RENO, Nev. (AP) — For nearly six decades, Reno was known as the divorce capital of the world because of liberal divorce laws that drew hundreds of thousands of estranged spouses from across the country, including Arthur Miller, Jack Dempsey, Clare Boothe Luce and Cornelius Vanderbilt Jr.

Now, a group of Nevada researchers is seeking personal stories from those who traveled to Nevada for "quickie" divorces from roughly 1910 to 1970.

The University of Nevada, Reno, library's Special Collections Department plans to feature recorded interviews in an extensive multimedia online exhibit about Reno's 20th century divorce trade, which hastened the acceptance of divorce in America.

"Reno changed the national attitude about divorce," said Donnelyn Curtis, head of special collections and project co-curator. "We're finding a feeling of liberation from the letters of women we have in our collections."

Organizers hope firsthand accounts about heading to Nevada for the "Reno cure" will lead to a better understanding about it, said Mella Harmon, historian and project co-curator.

It became a major industry for the state, spawning dude ranches where spouses stayed, and gave Reno an international reputation, she added.

"It's one of those important areas of history that has faded away and not everyone remembers Reno was known as the divorce capital of the world," Harmon told The Associated Press. "We thought it's something that needs to be captured in some way so people can understand the significance of the industry to the area."

By repeatedly passing legislation that shortened the time required to establish state residency, Nevada lawmakers encouraged what became known as the "migratory divorce." Estranged husbands and wives traveled to the Silver State to establish residency and take advantage of its lenient divorce laws. The time required for residency was lowered from six months to three months and, in 1931, to six weeks.

By the 1960s, other states had loosened their own divorce laws, rendering the migratory divorce unnecessary.

From 1931 to 1934 alone, people from 32 foreign countries and all 48 states at the time got divorces in Reno, Harmon said.

"Recognition about Reno's divorce trade entered the national consciousness in such a way that nearly everyone understood what it meant if people said they were going to Reno," said Harmon, an adjunct assistant professor in the university's Department of Anthropology.

While most divorce-seekers returned home, many chose to remain in Nevada, including former U.S. Rep. Barbara Vucanovich. She traveled from New York to Reno in 1949 to get a divorce and ended up staying and becoming the first woman to be sent to Congress from Nevada, serving seven terms in the House as a Republican.
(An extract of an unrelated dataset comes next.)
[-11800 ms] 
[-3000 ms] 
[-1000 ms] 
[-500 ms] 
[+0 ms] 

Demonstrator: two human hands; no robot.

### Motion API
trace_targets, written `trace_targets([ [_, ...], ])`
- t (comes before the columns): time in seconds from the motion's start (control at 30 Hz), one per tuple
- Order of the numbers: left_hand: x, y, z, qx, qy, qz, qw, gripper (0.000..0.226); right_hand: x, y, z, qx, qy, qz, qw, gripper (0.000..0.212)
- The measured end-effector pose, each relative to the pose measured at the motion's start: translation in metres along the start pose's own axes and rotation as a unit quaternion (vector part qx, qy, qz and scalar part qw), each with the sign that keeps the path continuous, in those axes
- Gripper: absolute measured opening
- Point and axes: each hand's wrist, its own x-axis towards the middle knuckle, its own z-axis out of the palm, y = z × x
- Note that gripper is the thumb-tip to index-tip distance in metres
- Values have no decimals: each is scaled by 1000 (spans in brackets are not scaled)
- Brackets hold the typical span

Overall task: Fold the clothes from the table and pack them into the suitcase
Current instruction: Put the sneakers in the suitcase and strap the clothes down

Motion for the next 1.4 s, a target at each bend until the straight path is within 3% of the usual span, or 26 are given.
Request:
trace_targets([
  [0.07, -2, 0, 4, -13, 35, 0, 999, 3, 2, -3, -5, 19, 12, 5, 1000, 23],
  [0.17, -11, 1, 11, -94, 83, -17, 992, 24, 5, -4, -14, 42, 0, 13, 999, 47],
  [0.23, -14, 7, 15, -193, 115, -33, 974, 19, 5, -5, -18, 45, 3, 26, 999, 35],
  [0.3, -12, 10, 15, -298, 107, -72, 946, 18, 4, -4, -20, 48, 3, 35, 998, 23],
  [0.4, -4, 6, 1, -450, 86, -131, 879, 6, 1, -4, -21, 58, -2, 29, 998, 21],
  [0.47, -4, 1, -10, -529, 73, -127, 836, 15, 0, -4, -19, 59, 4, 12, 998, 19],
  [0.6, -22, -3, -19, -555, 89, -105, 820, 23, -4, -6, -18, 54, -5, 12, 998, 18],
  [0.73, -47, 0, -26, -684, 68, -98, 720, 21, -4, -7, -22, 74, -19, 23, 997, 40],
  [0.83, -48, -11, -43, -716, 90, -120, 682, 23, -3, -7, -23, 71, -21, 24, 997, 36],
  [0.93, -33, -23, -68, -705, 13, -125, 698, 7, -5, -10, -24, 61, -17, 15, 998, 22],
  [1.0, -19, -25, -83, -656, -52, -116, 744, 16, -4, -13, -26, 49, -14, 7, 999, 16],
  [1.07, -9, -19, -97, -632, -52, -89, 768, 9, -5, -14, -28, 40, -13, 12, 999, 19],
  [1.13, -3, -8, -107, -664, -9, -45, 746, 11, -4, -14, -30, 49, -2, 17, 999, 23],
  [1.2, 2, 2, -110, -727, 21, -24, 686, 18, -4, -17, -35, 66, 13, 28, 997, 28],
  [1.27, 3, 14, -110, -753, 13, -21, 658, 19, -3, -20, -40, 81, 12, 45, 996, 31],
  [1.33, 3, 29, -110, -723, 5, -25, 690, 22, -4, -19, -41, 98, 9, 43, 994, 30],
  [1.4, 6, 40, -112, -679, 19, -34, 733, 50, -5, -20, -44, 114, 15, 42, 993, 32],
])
She died in 2013 at the age of 91.

Researchers not only want to speak with anyone who traveled to Reno for a divorce, but with those with a relative or close friend who did so.

In addition to personal stories, researchers will review essays, oral histories, novels, postcards, newspaper and magazine articles, and Hollywood films to include in the digitized project.

Scheduled for completion in July 2015, the project will be the most thorough portrayal of Reno's divorce industry in any format, Harmon said.